Yvelin se demanda un instant si la gouvernante avait conscience qu'une de ses pages était une véritable monte-en-l'air. Probablement, car la femme n'ignorait pas grand chose de ce qui se passait dans le Palais. Et si elle l'avait jugé digne de servir, il n'y trouvait rien à redire. Il savait que nombre de personnes ici avaient un passé plutôt trouble. Et qu'une enfant bien nourrie n'avait plus de raison de voler.
Puis, par habitude, il posa la question habituelle des Bardes. Et la réponse de la fillette le laissa songeur. Pouvait-on décemment ne pas savoir si on aimait ou non la musique? La plupart des gens n'avaient certes aucune formation dans le domaine, mais ils savaient s'ils appréciaient ou non d'entendre de la musique. Voire de la chanter.

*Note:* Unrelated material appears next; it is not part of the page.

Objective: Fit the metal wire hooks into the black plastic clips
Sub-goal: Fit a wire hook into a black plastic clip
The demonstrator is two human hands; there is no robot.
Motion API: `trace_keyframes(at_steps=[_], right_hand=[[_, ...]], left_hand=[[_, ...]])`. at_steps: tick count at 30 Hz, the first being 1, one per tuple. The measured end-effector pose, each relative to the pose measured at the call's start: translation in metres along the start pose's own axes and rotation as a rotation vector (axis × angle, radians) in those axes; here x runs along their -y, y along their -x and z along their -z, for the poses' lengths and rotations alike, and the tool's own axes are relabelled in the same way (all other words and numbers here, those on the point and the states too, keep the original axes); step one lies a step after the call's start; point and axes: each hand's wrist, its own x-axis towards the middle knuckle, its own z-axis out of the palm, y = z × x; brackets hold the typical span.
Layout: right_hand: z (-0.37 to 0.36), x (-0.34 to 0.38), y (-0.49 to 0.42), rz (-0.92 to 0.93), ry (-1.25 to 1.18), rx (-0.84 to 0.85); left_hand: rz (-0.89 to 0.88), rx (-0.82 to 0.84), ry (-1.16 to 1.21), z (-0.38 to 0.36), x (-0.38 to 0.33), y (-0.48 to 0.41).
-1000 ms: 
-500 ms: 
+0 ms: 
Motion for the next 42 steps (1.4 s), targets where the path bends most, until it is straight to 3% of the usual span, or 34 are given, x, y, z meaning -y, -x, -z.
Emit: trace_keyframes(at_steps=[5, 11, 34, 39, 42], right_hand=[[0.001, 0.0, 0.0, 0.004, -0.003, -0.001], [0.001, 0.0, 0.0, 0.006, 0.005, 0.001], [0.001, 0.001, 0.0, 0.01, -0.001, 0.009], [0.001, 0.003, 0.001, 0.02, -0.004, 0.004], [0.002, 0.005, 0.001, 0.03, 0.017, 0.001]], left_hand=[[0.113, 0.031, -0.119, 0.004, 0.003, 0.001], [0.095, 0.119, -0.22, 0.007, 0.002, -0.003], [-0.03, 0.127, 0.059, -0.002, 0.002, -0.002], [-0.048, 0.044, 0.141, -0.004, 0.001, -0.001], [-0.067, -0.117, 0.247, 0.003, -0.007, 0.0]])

Puis Sou, sans doute consciente que sa réponse ne satisferait pas un Barde, tenta de s'expliquer, plutôt maladroitement. Yvelin esquissa un sourire.
«Volés? En effet, ce n'est pas la meilleure initiation à la musique.»
Il fouilla dans ses poches à la recherche d'un mouchoir et s'essuya les mains. Il but un peu d'eau et ramena son attention sur son invitée.
«Ça m'arrangerait que tu n'empruntes pas les miens. Je n'en ai pas d'autres et j'y suis très attaché.» Il sourit et tendit la main vers son luth qu'il installa sur ses genoux. «Ça, c'est un luth. C'est un instrument que j'apprécie énormément.» Il gratta la corde la plus aiguë. «Ça c'est un sol. Enfin, ça ne te dira rien, j'imagine. La musique, c'est comme une langue. Dans cette langue, chaque son est désigné par une note, en fonction de sa hauteur.» Il joua une gamme chromatique sur son instrument. «Do, do#, ré, ré#, mi, fa, fa#, sol, sol#, la, la# et si. Quand on arrive au si, on reprend à partir du do. C'est une série perpétuelle. Composer de la musique, ça consiste à arranger ces différentes notes ensemble.» Il attrapa une feuillet griffonné sur la table et lui montra les portées. «Et la musique s'écrit sur des portées. Là se trouve le do, et à partir de là, on place les notes soit sur les lignes, soit entre les lignes. Quand elles sont dièses, on ajoute un symbole. Les différentes couleurs de notes représentes leur valeur, leur durée dans le temps. Dans la musique que j'écris, la valeur moyenne, c'est la blanche.» Il désigna ladite note sur le papier. «Deux fois plus courte, c'est la noire. Et encore deux fois plus courte, c'est la croche. Dans l'autre sens, deux fois plus longues, c'est la ronde. Et deux fois plus longue, c'est la carrée.» Il s'interrompit brusquement. «Hum... désolé. J'imagine que ce n'est pas très intéressant pour toi. Peut-être aimerais-tu que je te montre comment on joue du luth?»